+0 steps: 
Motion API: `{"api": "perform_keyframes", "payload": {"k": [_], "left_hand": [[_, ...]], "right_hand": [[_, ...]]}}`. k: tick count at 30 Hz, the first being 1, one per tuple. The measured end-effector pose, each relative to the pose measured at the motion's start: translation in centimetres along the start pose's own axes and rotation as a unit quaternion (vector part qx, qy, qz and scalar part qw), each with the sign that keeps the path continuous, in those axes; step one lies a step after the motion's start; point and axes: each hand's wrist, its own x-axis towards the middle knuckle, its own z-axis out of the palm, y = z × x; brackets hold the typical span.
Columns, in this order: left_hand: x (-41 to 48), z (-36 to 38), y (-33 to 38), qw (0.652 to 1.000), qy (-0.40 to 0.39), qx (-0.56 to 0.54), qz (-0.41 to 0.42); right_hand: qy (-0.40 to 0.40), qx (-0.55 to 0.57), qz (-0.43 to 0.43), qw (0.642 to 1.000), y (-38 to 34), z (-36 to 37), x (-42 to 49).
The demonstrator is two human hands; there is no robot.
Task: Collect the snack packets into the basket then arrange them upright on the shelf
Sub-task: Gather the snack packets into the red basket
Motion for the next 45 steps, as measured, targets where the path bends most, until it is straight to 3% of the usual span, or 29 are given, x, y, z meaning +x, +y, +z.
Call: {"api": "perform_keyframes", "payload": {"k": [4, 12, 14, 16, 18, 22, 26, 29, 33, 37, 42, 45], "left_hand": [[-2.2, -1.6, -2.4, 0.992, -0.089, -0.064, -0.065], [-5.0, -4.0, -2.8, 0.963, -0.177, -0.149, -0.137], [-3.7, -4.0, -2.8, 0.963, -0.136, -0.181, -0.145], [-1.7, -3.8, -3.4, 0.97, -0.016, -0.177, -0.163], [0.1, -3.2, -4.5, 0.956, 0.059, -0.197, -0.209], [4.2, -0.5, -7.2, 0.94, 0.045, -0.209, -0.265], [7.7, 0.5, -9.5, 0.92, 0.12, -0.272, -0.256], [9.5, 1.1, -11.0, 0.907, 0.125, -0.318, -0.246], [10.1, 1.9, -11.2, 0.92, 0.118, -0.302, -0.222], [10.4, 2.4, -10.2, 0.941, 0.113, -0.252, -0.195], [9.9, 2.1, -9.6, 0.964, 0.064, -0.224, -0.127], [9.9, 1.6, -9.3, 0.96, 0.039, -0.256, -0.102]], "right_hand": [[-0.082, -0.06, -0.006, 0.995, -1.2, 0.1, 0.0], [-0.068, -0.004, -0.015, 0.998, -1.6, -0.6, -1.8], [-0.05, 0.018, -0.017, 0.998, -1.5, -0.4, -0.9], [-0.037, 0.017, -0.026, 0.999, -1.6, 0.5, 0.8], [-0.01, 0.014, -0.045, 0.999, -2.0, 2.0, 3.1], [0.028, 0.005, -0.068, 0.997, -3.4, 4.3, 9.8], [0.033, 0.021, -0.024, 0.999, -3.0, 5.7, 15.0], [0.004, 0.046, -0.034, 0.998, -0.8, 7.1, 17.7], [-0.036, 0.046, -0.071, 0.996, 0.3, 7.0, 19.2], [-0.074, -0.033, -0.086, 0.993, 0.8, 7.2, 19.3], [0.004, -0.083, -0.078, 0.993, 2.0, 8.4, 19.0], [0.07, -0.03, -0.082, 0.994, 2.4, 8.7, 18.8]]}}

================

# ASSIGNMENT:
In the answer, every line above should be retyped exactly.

# EXERCISE SOLUTION:
+0 steps: 
Motion API: `{"api": "perform_keyframes", "payload": {"k": [_], "left_hand": [[_, ...]], "right_hand": [[_, ...]]}}`. k: tick count at 30 Hz, the first being 1, one per tuple. The measured end-effector pose, each relative to the pose measured at the motion's start: translation in centimetres along the start pose's own axes and rotation as a unit quaternion (vector part qx, qy, qz and scalar part qw), each with the sign that keeps the path continuous, in those axes; step one lies a step after the motion's start; point and axes: each hand's wrist, its own x-axis towards the middle knuckle, its own z-axis out of the palm, y = z × x; brackets hold the typical span.
Columns, in this order: left_hand: x (-41 to 48), z (-36 to 38), y (-33 to 38), qw (0.652 to 1.000), qy (-0.40 to 0.39), qx (-0.56 to 0.54), qz (-0.41 to 0.42); right_hand: qy (-0.40 to 0.40), qx (-0.55 to 0.57), qz (-0.43 to 0.43), qw (0.642 to 1.000), y (-38 to 34), z (-36 to 37), x (-42 to 49).
The demonstrator is two human hands; there is no robot.
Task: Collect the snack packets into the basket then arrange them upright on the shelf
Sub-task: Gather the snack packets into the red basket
Motion for the next 45 steps, as measured, targets where the path bends most, until it is straight to 3% of the usual span, or 29 are given, x, y, z meaning +x, +y, +z.
Call: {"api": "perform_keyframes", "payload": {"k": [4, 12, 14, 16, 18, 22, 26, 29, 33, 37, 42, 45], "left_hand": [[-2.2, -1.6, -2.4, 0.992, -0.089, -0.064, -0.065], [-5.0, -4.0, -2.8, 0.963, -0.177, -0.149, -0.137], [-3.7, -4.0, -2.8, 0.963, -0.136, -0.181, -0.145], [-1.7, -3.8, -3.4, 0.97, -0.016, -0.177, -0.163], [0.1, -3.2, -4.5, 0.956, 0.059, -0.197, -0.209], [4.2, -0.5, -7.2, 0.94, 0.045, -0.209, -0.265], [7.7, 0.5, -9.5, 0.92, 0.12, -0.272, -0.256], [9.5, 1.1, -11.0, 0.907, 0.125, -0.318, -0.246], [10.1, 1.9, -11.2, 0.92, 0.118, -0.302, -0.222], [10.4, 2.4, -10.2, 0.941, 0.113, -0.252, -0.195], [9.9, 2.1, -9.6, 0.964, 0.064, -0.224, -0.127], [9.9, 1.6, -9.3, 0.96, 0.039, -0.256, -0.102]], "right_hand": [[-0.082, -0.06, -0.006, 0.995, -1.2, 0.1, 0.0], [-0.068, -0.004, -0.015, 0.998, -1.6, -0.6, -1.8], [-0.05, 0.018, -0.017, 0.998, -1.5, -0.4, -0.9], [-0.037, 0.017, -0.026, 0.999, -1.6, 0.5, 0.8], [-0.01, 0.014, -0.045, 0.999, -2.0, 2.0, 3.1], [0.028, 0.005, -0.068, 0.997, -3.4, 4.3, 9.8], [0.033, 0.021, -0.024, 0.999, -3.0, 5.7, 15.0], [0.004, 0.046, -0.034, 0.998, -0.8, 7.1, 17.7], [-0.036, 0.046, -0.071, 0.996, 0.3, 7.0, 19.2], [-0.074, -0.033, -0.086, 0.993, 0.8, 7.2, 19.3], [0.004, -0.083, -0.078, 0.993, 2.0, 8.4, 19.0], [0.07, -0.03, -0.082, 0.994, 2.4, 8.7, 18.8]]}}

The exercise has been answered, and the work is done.